Wednesday, April 09, 2014



A victory for privacy in the EU

Since 2006, EU member states have been required to store their citizen's telecommunications and internet metadata - the source and destination of every email, phone call and text message sent or received - for up to two years under the Data Retention Directive. The direction, an explicit version of the NSA/GCHQ spying programs, exists to provide access to police and security agencies to fight crime and terrorism. And now, the European Court of Justice has overturned it:

The EU's top court has declared "invalid" an EU law requiring telecoms firms to store citizens' communications data for up to two years.

The EU Data Retention Directive was adopted in 2006. The European Court of Justice says it violates two basic rights - respect for private life and protection of personal data.

[...]

The ECJ ruling says the 2006 directive allows storage of data on a person's identity, the time of that person's communication, the place from which the communication took place and the frequency of that person's communications.

"By requiring the retention of those data and by allowing the competent national authorities to access those data, the directive interferes in a particularly serious manner with the fundamental rights to respect for private life and to the protection of personal data," the court in Luxembourg ruled.

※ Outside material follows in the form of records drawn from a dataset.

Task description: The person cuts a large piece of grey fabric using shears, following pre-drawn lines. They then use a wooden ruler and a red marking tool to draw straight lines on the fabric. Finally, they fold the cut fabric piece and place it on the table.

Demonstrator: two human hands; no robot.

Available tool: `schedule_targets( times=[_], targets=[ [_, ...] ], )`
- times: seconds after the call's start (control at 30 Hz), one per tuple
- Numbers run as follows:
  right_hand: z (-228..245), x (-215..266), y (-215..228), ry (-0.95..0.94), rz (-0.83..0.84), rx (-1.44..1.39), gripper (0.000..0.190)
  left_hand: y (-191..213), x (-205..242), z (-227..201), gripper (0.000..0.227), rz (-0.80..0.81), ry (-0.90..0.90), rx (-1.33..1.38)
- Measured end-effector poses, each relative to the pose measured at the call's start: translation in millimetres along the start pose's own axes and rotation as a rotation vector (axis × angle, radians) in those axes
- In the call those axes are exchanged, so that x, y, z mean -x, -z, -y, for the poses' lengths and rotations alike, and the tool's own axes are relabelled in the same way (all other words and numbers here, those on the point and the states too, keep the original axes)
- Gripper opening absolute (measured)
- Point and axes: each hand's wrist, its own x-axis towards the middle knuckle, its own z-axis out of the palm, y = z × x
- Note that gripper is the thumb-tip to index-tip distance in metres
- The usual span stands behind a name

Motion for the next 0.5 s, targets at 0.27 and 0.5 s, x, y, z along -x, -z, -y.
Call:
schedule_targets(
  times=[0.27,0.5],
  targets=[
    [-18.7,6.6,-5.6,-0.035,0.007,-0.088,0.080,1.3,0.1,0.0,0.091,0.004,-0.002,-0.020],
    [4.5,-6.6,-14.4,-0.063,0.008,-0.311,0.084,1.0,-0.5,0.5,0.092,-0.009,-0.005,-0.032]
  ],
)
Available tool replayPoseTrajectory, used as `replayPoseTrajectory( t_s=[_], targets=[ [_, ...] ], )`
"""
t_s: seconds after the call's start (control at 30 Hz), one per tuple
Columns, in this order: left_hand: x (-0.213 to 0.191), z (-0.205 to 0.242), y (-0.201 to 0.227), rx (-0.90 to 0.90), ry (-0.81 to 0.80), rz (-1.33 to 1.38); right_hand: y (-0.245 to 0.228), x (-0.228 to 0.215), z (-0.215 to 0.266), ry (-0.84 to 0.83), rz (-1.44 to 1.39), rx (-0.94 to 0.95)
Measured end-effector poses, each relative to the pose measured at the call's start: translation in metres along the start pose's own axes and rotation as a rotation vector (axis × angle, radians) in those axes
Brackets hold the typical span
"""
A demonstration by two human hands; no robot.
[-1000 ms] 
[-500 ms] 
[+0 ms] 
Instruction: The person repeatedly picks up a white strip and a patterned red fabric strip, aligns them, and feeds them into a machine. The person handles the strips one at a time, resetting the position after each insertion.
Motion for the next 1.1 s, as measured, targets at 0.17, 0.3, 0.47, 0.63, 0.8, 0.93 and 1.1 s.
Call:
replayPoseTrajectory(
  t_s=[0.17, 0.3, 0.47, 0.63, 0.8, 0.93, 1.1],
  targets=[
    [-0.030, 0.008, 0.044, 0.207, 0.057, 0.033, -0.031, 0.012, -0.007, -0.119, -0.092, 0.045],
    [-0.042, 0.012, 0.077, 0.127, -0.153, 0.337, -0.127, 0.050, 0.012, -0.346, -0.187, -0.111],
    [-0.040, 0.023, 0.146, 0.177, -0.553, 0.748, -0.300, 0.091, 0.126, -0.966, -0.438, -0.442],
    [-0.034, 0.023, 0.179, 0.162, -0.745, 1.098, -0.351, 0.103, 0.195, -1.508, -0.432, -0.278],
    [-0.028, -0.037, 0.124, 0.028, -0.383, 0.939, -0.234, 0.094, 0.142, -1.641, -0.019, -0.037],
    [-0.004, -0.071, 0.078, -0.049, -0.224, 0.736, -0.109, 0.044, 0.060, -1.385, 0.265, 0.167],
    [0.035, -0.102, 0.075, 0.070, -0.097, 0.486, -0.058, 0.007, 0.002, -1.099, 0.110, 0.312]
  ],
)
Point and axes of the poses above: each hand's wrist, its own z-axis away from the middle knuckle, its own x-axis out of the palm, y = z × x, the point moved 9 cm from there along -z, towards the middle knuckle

The full ruling is here. The core problem is one of proportionality - while law enforcement access to this data is justified in some cases, capturing and storing everyone's metadata is utterly disproportionate. The court also raised questions about access safeguards and the period of storage. But key to the case was a greater appreciation for the privacy impacts of metadata analysis and how much can be learned from it. And we have Edward Snowden to thank for that.